Now, is this another air chamber construction? No, in fact, we have no air chamber but two separate parts – brim and crown – which are connected with six iron brackets. In between there is an open gap of about 2 centimeters to allow ventilation. So indeed it is not the puggaree that gives that voluminous appearance to the shell. The puggaree is just the usual, thin flattened cloth. It is the shell itself that widens – like a visor – over the full extent of the brim overlapping that brim for some centimeters.
A – Upper shell. B – Brim. C – Puggaree. D – Ventilation on top. E – Bracket. F – Screws. G – Sweatband. H – Sharp edge where the shell widens (see picture). K – Rings to fix sweatband with clasps (not shown on the right drawing – 4 rings are fixed on the same level than the 6 screws, taking turns).

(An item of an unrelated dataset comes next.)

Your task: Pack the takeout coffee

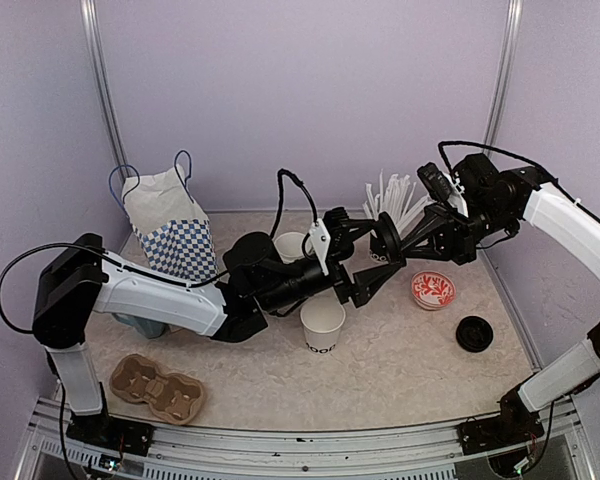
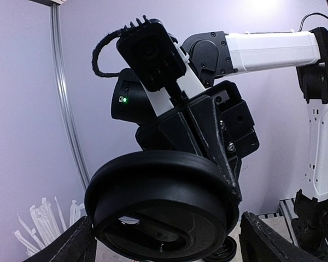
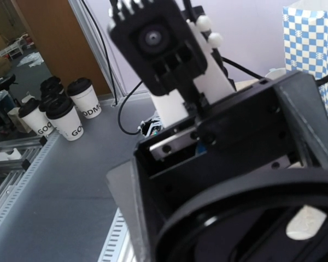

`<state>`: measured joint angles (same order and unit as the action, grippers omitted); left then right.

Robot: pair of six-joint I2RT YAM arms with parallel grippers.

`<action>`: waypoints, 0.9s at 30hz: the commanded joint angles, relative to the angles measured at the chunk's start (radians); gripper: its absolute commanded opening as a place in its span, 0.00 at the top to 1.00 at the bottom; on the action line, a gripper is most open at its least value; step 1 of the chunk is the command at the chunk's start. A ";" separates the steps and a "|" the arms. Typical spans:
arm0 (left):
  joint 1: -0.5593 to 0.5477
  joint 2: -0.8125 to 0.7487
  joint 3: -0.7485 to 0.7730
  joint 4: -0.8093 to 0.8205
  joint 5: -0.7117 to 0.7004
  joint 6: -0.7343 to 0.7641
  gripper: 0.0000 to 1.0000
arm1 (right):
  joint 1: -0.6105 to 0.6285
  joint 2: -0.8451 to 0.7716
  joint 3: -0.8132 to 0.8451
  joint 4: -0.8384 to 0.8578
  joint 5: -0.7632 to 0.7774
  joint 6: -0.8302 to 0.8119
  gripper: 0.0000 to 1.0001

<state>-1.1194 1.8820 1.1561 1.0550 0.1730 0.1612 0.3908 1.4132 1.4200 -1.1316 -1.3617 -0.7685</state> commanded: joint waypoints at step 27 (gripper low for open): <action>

An interior picture – taken with a small mirror – shows a shadow at the bottom, which is the ventilation gap. The white canvas above it is the band that can be seen on the close exterior picture of the gap between brim and puggaree. The fabric between this and the green lining is not pith, but cork. The helmet makes a bulky appearance, but – even with the strong chalking – this example´s weight is only 402 grams (14.2 ozs). That is not more than a cork Afrika Korps helmet or a Wolseley´s weight.
On the next picture, two clasps were removed. The edge (H) can clearly be seen, as well as brackets (E) and rings (K). Note: due to the construction, the sweatband is not very broad – just the size of the small piece of shell, that continues the brim.
We find a later variation of this ventilation system in Stuart Bates’ book, The Wolseley Helmet in Pictures. He shows a further development of the Wolseley helmet with a small visor that covers ventilation holes above the brim. This is basically the same idea of ventilation.
The Rodel helmet may have been the most efficient sun helmet with its tremendous ventilation system but one wonders how well it would have fared in cold weather conditions. Besides, many helmets have all sorts of ventilation holes covered with wire gauze – with good reason, if one thinks of the fly-covered helmet, displayed in a realistic surrounding, at the Imperial War Museum in London. The uncovered Rodel ventilation would have been an invitation for all kind of insects to nest in that large room.
The extent of its military use is not known to the author but the interior chinstrap hooks tend to indicate that it did see such use.